Every friggen cop gets paid to harm innocent people, as well as the entire society enforcing prohibition, there is not a single shred of guilt in the fact that I am making "drug money" while doing the work of God for the benefit of my community. The Canadian economy runs on drug money of some kind. I don't care if 99% of the citizens are duped sheep and don't realize it. My efforts are guaranteed to bear fruit by my boss, and I will not be dissuaded because the propaganda spewed by the government for a century causes people to hate/shun me as a "drug user/criminal." I will learn to turn the other cheek without a moment's hesitation or doubt, eventually if I keep LSD in my diet, imo.

I am hard wired for life.
Also I find this interesting today:
Robin Dunbar: How Many Friends Does One Person Need?
At this very moment, I noticed something Robin talks about in the video. Every once in a while a subscriber drops off my Utube channel.

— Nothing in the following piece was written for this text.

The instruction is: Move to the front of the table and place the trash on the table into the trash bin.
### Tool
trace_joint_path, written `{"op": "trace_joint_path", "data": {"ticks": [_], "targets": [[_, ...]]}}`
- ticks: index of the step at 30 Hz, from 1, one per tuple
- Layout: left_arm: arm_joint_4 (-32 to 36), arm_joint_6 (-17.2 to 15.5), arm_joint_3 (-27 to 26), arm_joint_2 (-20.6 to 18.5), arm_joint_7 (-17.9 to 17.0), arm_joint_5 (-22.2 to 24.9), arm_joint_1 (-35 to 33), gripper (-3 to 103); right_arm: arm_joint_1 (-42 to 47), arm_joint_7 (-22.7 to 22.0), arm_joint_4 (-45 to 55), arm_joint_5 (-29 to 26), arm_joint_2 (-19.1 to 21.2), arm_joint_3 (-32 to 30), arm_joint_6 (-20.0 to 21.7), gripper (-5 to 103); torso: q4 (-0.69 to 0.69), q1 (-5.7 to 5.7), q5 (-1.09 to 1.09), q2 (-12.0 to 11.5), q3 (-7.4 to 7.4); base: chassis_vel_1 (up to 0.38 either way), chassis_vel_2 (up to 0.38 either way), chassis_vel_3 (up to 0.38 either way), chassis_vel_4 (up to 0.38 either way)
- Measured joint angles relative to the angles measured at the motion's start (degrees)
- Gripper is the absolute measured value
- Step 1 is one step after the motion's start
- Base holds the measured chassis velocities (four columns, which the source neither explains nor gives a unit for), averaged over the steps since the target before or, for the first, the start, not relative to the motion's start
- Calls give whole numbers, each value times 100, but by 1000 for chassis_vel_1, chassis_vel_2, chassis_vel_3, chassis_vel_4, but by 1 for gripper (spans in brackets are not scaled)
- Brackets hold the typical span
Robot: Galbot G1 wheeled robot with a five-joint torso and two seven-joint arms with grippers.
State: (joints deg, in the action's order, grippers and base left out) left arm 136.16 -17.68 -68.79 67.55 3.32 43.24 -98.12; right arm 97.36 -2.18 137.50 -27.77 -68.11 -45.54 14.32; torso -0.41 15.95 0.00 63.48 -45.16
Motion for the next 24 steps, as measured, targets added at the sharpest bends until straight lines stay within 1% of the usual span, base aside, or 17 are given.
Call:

At first it bothered me because I felt personally slighted by the subscribers turn of loyalty. I never check out whether the other person is aligned with my politics, it's only a networking system to expand ones exposure to the larger public. I believe that others should make up their own minds so I usually return the subscription even if I think they are weird. I might appear weird to some so I don't have a problem with that. But if they are boring and lack any ability to hold my interest I don't burden those who follow me with an intro. "Friendship" through common politics is not part of my perception of this Utube function. it's always nice to meet real people behind their cyber handles and it is a stimulating part of internet connectivity for me.